¿Resolvería algo que nos dediquemos a acabar con los criminales? El argumento electorero.
Que Otto Pérez Molina por un lado y los diputados de la bancada Lider por el otro salgan de forma pública a criticar la gestión del Gobierno en materia de seguridad ciudadana y a pedir que se aplique la pena de muerte es positivo. Que llamen al Ministro de Gobernación al pleno del Congreso a responder sobre la ola de violencia también es bueno. Que exijan resultados en la persecución de crímenes contra pilotos y usuarios del transporte público, es oportunísimo. Y es mejor aún que el partido oficial salga a defender al Gobierno. Por mucho que la discusión inicial se inscriba en la batalla propagandística por ganar adeptos para las siguientes elecciones, al país le conviene, le urge que el debate público aborde sus problemas más acuciantes.
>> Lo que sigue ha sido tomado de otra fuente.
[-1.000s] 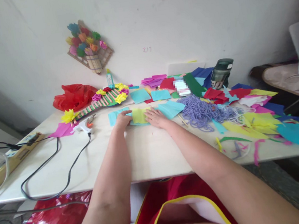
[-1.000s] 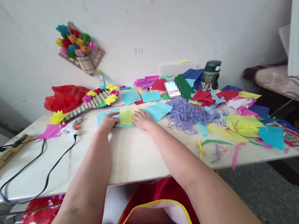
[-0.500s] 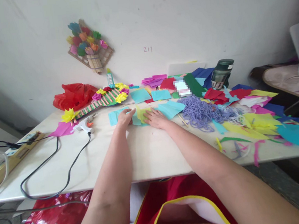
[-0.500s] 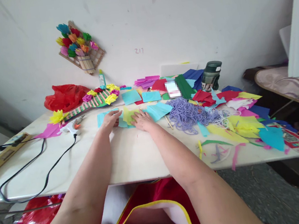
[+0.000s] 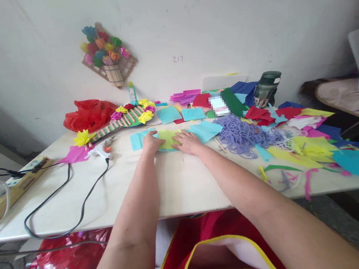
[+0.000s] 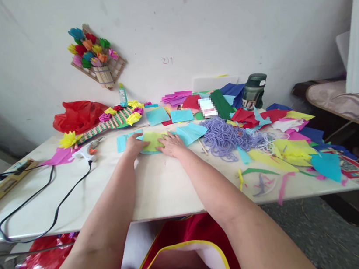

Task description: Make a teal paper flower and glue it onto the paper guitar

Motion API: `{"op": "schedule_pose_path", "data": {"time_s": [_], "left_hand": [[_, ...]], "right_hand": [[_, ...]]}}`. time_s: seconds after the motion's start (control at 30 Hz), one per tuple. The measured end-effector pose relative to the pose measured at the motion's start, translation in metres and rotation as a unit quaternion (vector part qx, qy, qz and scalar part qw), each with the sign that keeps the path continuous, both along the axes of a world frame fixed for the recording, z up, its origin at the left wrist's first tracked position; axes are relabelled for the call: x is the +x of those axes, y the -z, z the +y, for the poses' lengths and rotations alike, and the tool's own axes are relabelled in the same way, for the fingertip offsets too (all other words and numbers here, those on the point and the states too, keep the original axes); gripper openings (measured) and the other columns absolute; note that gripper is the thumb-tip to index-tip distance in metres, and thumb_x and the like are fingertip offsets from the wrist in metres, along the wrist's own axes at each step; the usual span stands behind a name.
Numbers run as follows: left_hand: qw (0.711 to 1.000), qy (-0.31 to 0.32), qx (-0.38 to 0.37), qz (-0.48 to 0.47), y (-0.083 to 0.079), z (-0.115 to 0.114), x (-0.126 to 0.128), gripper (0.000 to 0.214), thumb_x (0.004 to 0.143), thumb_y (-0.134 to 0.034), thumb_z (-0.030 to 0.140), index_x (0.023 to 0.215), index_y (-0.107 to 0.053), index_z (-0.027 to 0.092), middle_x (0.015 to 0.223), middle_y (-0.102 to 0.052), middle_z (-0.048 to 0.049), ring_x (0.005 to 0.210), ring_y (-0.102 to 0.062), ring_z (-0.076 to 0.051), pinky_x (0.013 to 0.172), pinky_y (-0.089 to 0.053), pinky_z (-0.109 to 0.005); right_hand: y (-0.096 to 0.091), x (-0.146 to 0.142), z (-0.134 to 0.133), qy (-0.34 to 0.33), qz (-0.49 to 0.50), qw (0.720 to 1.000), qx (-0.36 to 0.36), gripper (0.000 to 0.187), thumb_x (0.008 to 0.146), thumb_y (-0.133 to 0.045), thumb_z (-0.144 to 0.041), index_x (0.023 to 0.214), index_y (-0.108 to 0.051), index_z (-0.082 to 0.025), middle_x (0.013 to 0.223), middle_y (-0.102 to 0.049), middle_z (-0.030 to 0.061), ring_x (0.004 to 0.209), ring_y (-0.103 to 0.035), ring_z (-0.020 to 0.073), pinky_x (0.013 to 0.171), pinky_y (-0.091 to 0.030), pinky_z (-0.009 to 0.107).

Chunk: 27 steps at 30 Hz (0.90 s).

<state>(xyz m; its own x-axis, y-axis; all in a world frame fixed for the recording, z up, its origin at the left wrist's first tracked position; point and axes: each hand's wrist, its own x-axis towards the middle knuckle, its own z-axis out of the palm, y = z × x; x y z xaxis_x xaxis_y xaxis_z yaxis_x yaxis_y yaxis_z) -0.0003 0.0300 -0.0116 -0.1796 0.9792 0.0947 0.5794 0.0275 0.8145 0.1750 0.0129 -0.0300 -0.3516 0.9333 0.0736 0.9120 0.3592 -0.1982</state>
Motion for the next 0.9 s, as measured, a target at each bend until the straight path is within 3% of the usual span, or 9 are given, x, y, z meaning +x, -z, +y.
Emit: {"op": "schedule_pose_path", "data": {"time_s": [0.27,0.5,0.7,0.9], "left_hand": [[1.0,0.008,-0.012,-0.01,-0.001,-0.001,-0.006,0.058,0.053,-0.073,0.01,0.109,-0.064,0.016,0.059,-0.05,0.0053,0.054,-0.049,-0.011,0.055,-0.04,-0.022],[0.999,0.018,0.008,-0.049,0.006,0.003,-0.003,0.067,0.056,-0.072,0.01,0.121,-0.059,0.016,0.06,-0.051,0.0059,0.049,-0.046,-0.008,0.056,-0.042,-0.021],[0.995,0.021,-0.003,-0.098,0.012,0.004,0.01,0.069,0.06,-0.068,0.009,0.128,-0.053,0.017,0.062,-0.055,0.0046,0.045,-0.049,-0.009,0.055,-0.045,-0.023],[0.994,0.024,-0.003,-0.102,0.013,0.005,0.011,0.064,0.06,-0.065,0.007,0.124,-0.057,0.016,0.061,-0.055,0.0039,0.046,-0.05,-0.009,0.054,-0.046,-0.022]], "right_hand": [[-0.002,0.006,0.003,0.048,0.007,0.998,-0.029,0.063,0.094,-0.017,-0.05,0.149,-0.017,-0.021,0.156,-0.012,-0.0001,0.144,-0.008,0.0207,0.116,-0.012,0.042],[-0.004,0.018,0.008,0.067,0.001,0.996,-0.056,0.063,0.093,-0.017,-0.047,0.15,-0.011,-0.021,0.156,-0.006,-0.0032,0.144,-0.004,0.0211,0.116,-0.007,0.043],[0.001,0.033,0.023,0.063,-0.016,0.997,-0.036,0.064,0.092,-0.02,-0.05,0.15,-0.015,-0.023,0.157,-0.008,-0.0026,0.144,-0.003,0.022,0.115,-0.008,0.047],[0.0,0.04,0.026,0.035,-0.012,0.999,0.026,0.062,0.092,-0.031,-0.047,0.148,-0.025,-0.02,0.156,-0.016,0.0012,0.144,-0.01,0.0211,0.116,-0.01,0.041]]}}
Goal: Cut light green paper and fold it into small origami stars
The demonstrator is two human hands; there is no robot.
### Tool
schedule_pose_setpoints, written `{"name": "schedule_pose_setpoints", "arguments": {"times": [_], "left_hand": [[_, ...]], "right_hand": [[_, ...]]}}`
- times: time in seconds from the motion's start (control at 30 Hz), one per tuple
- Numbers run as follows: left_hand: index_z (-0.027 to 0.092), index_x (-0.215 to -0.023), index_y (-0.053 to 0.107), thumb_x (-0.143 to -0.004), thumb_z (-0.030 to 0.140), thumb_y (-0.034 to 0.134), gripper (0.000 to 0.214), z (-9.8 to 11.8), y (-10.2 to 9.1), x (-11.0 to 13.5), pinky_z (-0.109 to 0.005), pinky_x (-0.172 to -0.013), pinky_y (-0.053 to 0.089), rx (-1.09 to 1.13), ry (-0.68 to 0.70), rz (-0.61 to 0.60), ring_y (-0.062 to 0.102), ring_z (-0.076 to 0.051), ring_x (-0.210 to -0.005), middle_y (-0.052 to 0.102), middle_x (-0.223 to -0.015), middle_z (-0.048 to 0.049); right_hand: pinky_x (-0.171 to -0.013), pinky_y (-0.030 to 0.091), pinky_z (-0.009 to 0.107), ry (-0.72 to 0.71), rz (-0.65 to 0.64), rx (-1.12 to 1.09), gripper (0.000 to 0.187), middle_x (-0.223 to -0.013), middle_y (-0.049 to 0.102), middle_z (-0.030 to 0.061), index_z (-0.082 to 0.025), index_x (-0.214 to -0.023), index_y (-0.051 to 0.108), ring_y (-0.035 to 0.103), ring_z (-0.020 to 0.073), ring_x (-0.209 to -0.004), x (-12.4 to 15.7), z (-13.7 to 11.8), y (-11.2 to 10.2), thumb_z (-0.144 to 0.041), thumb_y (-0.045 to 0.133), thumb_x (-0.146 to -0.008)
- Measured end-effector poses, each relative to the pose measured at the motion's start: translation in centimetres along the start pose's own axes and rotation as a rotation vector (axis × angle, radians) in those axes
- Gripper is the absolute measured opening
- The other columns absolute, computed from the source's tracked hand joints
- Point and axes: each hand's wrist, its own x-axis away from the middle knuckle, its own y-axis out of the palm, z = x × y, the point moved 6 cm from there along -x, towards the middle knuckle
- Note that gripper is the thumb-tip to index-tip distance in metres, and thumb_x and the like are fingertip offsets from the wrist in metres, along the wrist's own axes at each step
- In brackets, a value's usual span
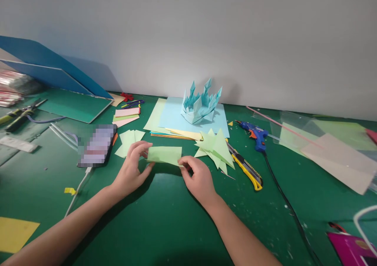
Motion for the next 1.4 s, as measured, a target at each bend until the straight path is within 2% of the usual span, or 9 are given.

Junto al hambre de los famélicos, la inseguridad es el tema más importante de todos. Es inaceptable que la oposición se haga la medio muda mientras las autoridades piden paciencia o recomiendan tomar sus propias medidas de seguridad a quienes suben a un bus en la capital. Hay que discutir y generar una política pública de seguridad. Y eso debe hacerse entre todos. Es demasiado importante para dejárselo a un Gobierno que ha desperdiciado dos años y medio en este tema. Aunque para hacerlo recurran al electorero argumento de la Pena de Muerte. Más del 90 por ciento de la población aprueba la pena capital. Y los políticos intentan cortejarlos.
Yo estoy en contra de la pena de muerte por razones de convicción personal primero, por su probada falta de eficacia como método disuasorio en segundo término, y porque si una sociedad como la guatemalteca se inclina por eliminar a quienes son considerados elementos dañinos, sin opción de rehabilitarse, tendríamos que aplicar la pena de muerte a un número tan elevado de personas, jóvenes sobre todo, que el remedio resultaría más traumático que la enfermedad.
Quienes proponen como remedio la pena de muerte se morirían de pena si su recomendación fuera puesta en práctica. Después de los dos primeros fusilamientos o inyecciones letales se percatarían que los índices de violencia se mantienen en los mismos niveles, o tienden a crecer y verían derruirse su prodigiosa herramienta.
En cambio, ganaríamos mucho si los políticos se decidieran a garantizar la certeza del castigo para cada crimen. ¿Cómo hacerlo? Dotando de herramientas a los responsables de la persecución penal y de la administración de justicia. Exigiéndoles que cumplan con su trabajo. Ya hay un camino parcialmente trazado.
Se necesita que el Congreso apruebe las 11 leyes restantes que la Comisión Internacional Contra la Impunidad reclama. Se requiere un acuerdo político multipartidario para la Reforma Policial. Ese no puede ser un proyecto de una administración de Gobierno, sino un proyecto nacional que trascienda a más de un período presidencial. Se necesita generarle más recursos al Estado para que se destinen a la seguridad pública. ¿Cabe un impuesto específico para profesionalizar la Policía Nacional Civil, o para fortalecer la investigación criminal? Claro que el Gobierno desincentiva ese tipo de opciones cuando sustrae partidas aunque sólo sean ficticias del Ministerio de Gobernación.
La oposición tiene la mitad del debate público ganado cuando pone en evidencia que el presidente Colom relega a un segundo plano la seguridad ciudadana. Y el partido oficial sabe que sus argumentos de una reducción en los niveles de violencia no convencen a nadie. En cambio, el Gobierno hace bien al conceder muy pronto los patrullajes conjuntos entre la Policía y el Ejército que la oposición le reclama.
En este debate de los opositores y el Gobierno sobre la inseguridad y sobre sus posibles soluciones, los ciudadanos podemos salir ganando. Pero se necesita abordarlo con seriedad, con responsabilidad y con conocimiento técnico. Lo electoral puede esperar.